If you consider adding an index to a table that has already been indexed, consider whether the index you are increasing is the leftmost prefix of an existing multi-column index. If so, do not increase the index because it already has (for example, if you have an index on state, city, and zip, there is no need to increase the index of the state).
Iv. Understanding Single index, multi-column index, and leftmost prefix principle through an example
Example: Now we want to find out the user ID that meets the following criteria:
Mysql>select ' uid ' from people WHERElname ' = ' Liu ' and ' fname ' = ' zhiqun ' and ' age ' =26 ; because we don't want to scan the entire table, consider using an index.
1, Single-column index:
ALTER TABLE People ADD INDEX lname (lname);
index The lname column so that the range is limited to the result set 1 of lname= ' Liu ', and then the result set 1 is scanned, Produces a result set satisfying fname= ' Zhiqun ' 2, then scans the result set 2, finds the result set of Age=26 3, which is the final result.
because the index of the lname column is established, it is much more efficient than performing a full scan of the table. But the number of records we require to scan is still far beyond what is actually needed. Although we can delete the index on the lname column, and then create an index of the fname or age column, the efficiency of the index search is still similar regardless of which column is created.
2, Multi-column index:
ALTER TABLE People ADD INDEX lname_fname_age (lame,fname,age);
To improve search efficiency, we need to consider using multi-column indexes, because the index file is saved in b-tree format, so we don't have to scan any records to get the final result.
Note: When executing a query in MySQL, only one index can be used, and if we are building an index on lname,fname,age, we can only use one index when executing the query, and MySQL chooses the most rigorous index to get the lowest number of result set records.

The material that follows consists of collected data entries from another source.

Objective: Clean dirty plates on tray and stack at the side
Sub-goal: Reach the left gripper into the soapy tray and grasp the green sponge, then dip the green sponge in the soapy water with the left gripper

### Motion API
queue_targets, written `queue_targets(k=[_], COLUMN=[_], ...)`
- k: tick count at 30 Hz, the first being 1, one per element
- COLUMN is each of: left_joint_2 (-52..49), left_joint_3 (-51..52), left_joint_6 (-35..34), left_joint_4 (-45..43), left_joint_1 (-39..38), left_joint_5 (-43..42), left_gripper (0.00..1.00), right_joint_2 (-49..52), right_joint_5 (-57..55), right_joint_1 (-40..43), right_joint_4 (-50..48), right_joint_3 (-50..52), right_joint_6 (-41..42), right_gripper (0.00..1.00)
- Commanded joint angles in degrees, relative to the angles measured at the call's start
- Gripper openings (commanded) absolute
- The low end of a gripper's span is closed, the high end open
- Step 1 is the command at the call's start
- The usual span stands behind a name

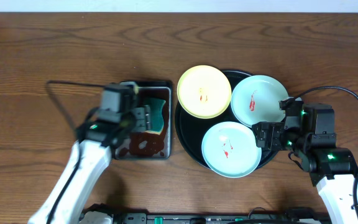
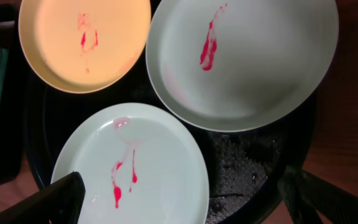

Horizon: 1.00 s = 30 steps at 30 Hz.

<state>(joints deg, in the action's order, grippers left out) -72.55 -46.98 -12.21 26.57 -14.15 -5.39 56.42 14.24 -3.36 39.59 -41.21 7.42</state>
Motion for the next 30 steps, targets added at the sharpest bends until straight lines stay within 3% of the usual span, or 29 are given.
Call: queue_targets(k=[1,12,18,20,22,30], left_joint_2=[-6.27,-20.44,-24.41,-25.09,-25.18,-18.18], left_joint_3=[-1.16,-1.16,-1.16,-1.16,-1.16,-1.38], left_joint_6=[0.07,-3.17,-3.17,-3.17,-3.15,-3.15], left_joint_4=[-3.72,-13.42,-13.86,-13.86,-13.81,-10.62], left_joint_1=[-3.65,-5.22,-5.22,-5.22,-5.22,-5.16], left_joint_5=[6.10,6.05,5.86,5.88,5.95,10.03], left_gripper=[0.73,0.62,0.42,0.30,0.08,0.07], right_joint_2=[0.17,0.22,0.22,0.22,0.22,0.22], right_joint_5=[0.63,0.59,0.59,0.59,0.59,0.57], right_joint_1=[-0.44,-0.44,-0.44,-0.44,-0.44,-0.44], right_joint_4=[-0.13,-0.15,-0.22,-0.20,-0.20,-0.20], right_joint_3=[-1.05,-1.05,-1.05,-1.05,-1.05,-1.05], right_joint_6=[0.70,0.68,0.68,0.68,0.68,0.68], right_gripper=[0.99,0.99,0.99,0.99,0.99,0.99])
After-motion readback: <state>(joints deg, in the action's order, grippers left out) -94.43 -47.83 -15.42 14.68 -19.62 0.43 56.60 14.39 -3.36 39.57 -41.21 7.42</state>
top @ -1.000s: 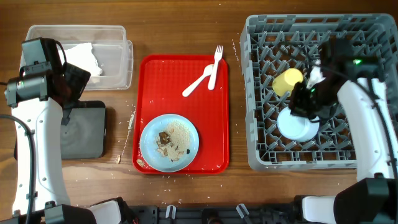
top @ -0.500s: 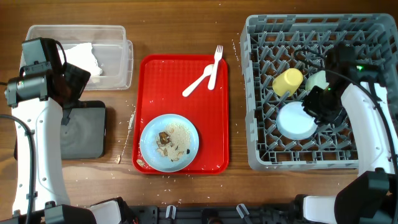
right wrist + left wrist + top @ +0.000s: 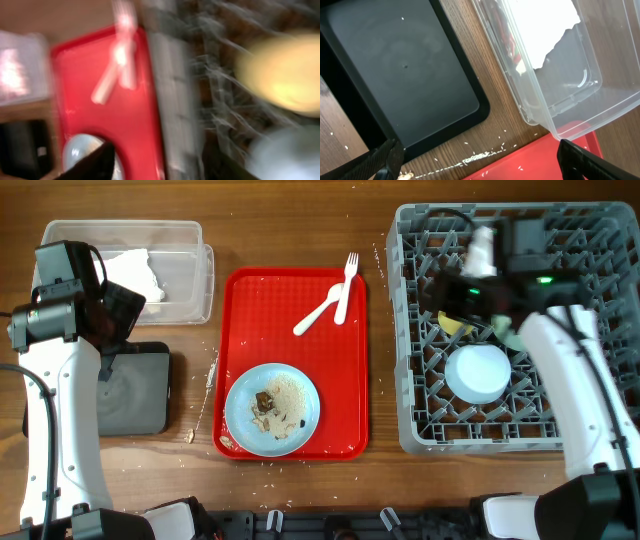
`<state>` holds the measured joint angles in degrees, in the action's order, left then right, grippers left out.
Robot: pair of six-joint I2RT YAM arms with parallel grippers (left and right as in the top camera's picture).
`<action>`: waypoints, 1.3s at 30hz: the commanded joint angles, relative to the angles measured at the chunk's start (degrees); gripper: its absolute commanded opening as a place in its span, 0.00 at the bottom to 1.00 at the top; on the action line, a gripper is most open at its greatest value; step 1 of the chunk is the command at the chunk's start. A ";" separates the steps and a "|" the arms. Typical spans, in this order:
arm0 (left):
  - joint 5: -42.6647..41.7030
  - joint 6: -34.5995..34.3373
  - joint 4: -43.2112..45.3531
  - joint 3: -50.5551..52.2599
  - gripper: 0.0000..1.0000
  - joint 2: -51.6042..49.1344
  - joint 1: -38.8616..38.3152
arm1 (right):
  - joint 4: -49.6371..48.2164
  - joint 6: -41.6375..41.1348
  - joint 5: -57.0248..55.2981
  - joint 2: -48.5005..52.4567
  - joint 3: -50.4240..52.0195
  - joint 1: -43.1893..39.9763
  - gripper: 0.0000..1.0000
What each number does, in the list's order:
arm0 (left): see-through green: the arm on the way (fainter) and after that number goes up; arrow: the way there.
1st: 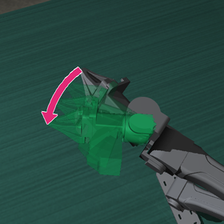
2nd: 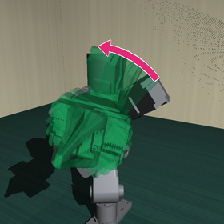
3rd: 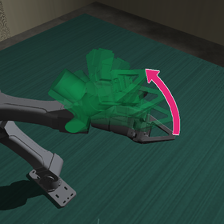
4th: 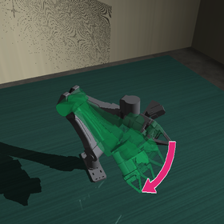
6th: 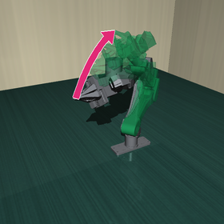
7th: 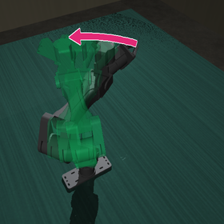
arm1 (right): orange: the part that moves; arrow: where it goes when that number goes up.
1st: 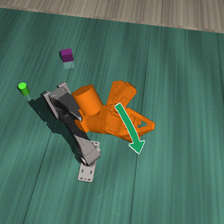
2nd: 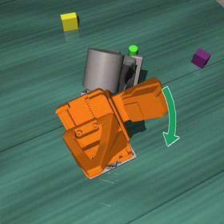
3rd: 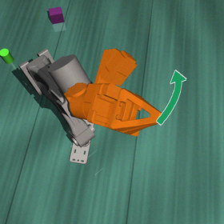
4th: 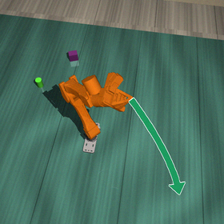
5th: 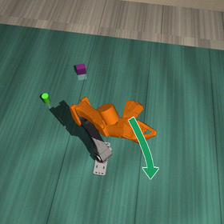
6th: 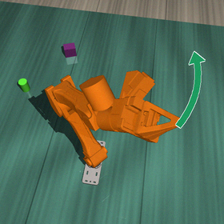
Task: Sort waste into correct bins and load items into the dishwasher rack
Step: 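Reach the right gripper to the white fork on the red tray, then close the right gripper on the white fork handle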
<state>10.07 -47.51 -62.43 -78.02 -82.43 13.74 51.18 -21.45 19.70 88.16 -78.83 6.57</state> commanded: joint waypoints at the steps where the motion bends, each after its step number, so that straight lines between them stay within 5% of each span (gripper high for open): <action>1: 0.94 -0.76 0.02 -0.20 1.00 0.61 0.22 | -7.02 -2.80 -2.69 0.11 -2.47 8.68 0.67; 5: 0.94 -0.76 0.02 -0.20 1.00 0.61 0.22 | -7.69 -1.84 -11.39 7.54 -11.43 15.15 0.67; 11: 0.94 -0.76 0.02 -0.20 1.00 0.61 0.22 | 3.82 0.20 -17.90 28.52 -35.28 17.46 0.61; 19: 0.94 -0.76 0.02 -0.20 1.00 0.61 0.22 | 2.03 -8.72 -22.91 40.89 -35.91 18.38 0.61; 26: 0.94 -0.76 0.02 -0.20 1.00 0.61 0.22 | 2.12 -11.98 -22.69 46.36 -35.80 19.21 0.48; 39: 0.94 -0.76 0.02 -0.20 1.00 0.61 0.22 | 3.82 -15.10 -27.47 48.37 -35.80 21.73 0.44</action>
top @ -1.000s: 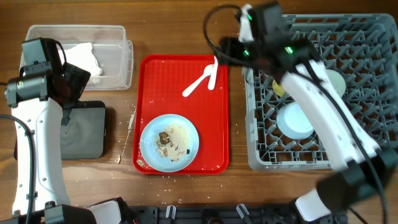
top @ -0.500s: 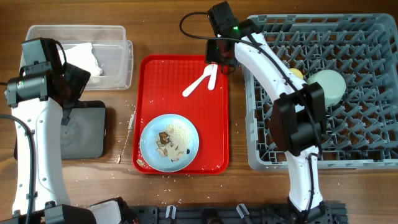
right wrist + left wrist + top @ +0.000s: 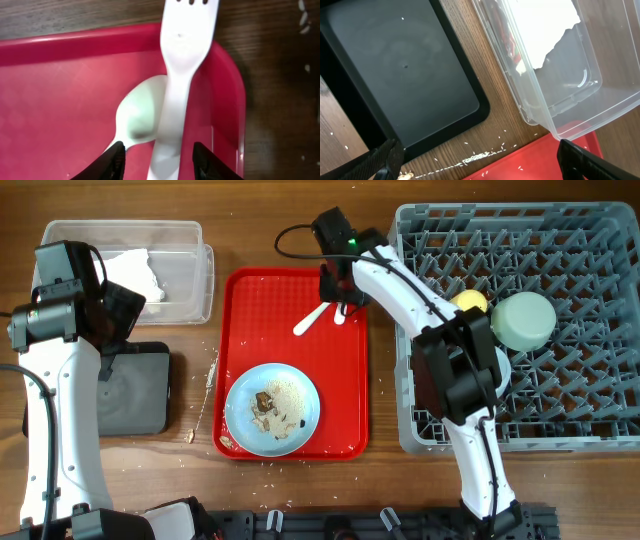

3. Leftmost prefix: As the name implies, is the leftmost priority, the above example we created the Lname_fname_age Multi-column index, equivalent to create a (lname) single-row index, (lname,fname) composite Index and (lname,fname,age) composite index.
Note: When creating a multicolumn index, the most frequently used column in the WHERE clause is placed on the leftmost line, depending on the business requirements.
First, Introduction
The index of the database can speed up the query because the index uses a specific data structure (B-tree) to store additional organizations for specific columns, speeding up the storage engine (the index is the storage engine implementation) to find records.
Index optimization is the most important means of database optimization.
If a query statement uses an index (usually a where condition to match an index), the tree's structure is used to speed up the lookup, and the index finds the row in the table by value, and the clustered index (index and data is stored together) that does not need to query the data back to the table. It is usually necessary to return the table and check the data, which consumes additional disk IO. So there are times when (such as sequentially reading data) a full table scan is faster than using an index.
When a query condition has only one field, the index can be indexed in that field, and the place to optimize is to use a prefix index for the text BLOB field.
Single-column and multicolumn indexes differ greatly when the query condition has multiple fields. If you use a multicolumn index, the order of the fields in the where condition is important, and you need to satisfy the leftmost prefix column. Leftmost prefix: All fields in the query condition need to appear sequentially from the left to the multiple-column index, the number of fields in the query criteria is less than the number of fields equal to the multiple-column index, and the intermediate fields cannot have fields for the range query (<,like, etc.), so that SQL can use the multicolumn index.